Copy each line in the data that includes the word "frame".

---

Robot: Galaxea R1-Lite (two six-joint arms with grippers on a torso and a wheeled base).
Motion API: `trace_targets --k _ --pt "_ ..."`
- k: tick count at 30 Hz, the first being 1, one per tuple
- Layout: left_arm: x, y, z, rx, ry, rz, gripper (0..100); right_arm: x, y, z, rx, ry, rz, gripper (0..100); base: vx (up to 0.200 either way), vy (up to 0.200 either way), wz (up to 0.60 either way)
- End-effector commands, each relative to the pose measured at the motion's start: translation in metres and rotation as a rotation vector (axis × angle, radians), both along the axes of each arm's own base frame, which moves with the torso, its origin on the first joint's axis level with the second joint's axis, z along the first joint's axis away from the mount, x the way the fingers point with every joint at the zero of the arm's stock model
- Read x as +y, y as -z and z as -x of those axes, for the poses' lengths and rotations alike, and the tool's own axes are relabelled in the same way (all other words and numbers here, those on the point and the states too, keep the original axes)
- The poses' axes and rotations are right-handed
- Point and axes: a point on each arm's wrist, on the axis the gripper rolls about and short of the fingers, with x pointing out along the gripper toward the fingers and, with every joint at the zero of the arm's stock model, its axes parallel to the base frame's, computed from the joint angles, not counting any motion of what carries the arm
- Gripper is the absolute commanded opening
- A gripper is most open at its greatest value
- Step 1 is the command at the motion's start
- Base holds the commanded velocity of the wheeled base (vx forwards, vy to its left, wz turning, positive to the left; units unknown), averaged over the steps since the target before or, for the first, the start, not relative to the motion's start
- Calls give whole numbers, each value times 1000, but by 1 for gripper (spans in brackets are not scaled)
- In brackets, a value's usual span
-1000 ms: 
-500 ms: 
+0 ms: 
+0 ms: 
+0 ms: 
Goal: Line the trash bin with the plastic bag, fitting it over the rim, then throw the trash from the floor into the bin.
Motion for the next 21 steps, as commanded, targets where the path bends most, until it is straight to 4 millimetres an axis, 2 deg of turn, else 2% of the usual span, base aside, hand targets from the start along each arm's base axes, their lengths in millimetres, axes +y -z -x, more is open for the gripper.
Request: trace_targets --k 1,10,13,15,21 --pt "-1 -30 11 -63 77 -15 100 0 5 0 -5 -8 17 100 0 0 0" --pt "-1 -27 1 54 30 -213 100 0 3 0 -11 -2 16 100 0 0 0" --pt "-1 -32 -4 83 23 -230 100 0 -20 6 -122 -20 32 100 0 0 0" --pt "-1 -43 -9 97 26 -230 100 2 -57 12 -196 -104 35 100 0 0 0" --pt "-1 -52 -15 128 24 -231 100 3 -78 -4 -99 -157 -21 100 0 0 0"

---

*Response to this exercise*:
- End-effector commands, each relative to the pose measured at the motion's start: translation in metres and rotation as a rotation vector (axis × angle, radians), both along the axes of each arm's own base frame, which moves with the torso, its origin on the first joint's axis level with the second joint's axis, z along the first joint's axis away from the mount, x the way the fingers point with every joint at the zero of the arm's stock model
- Point and axes: a point on each arm's wrist, on the axis the gripper rolls about and short of the fingers, with x pointing out along the gripper toward the fingers and, with every joint at the zero of the arm's stock model, its axes parallel to the base frame's, computed from the joint angles, not counting any motion of what carries the arm

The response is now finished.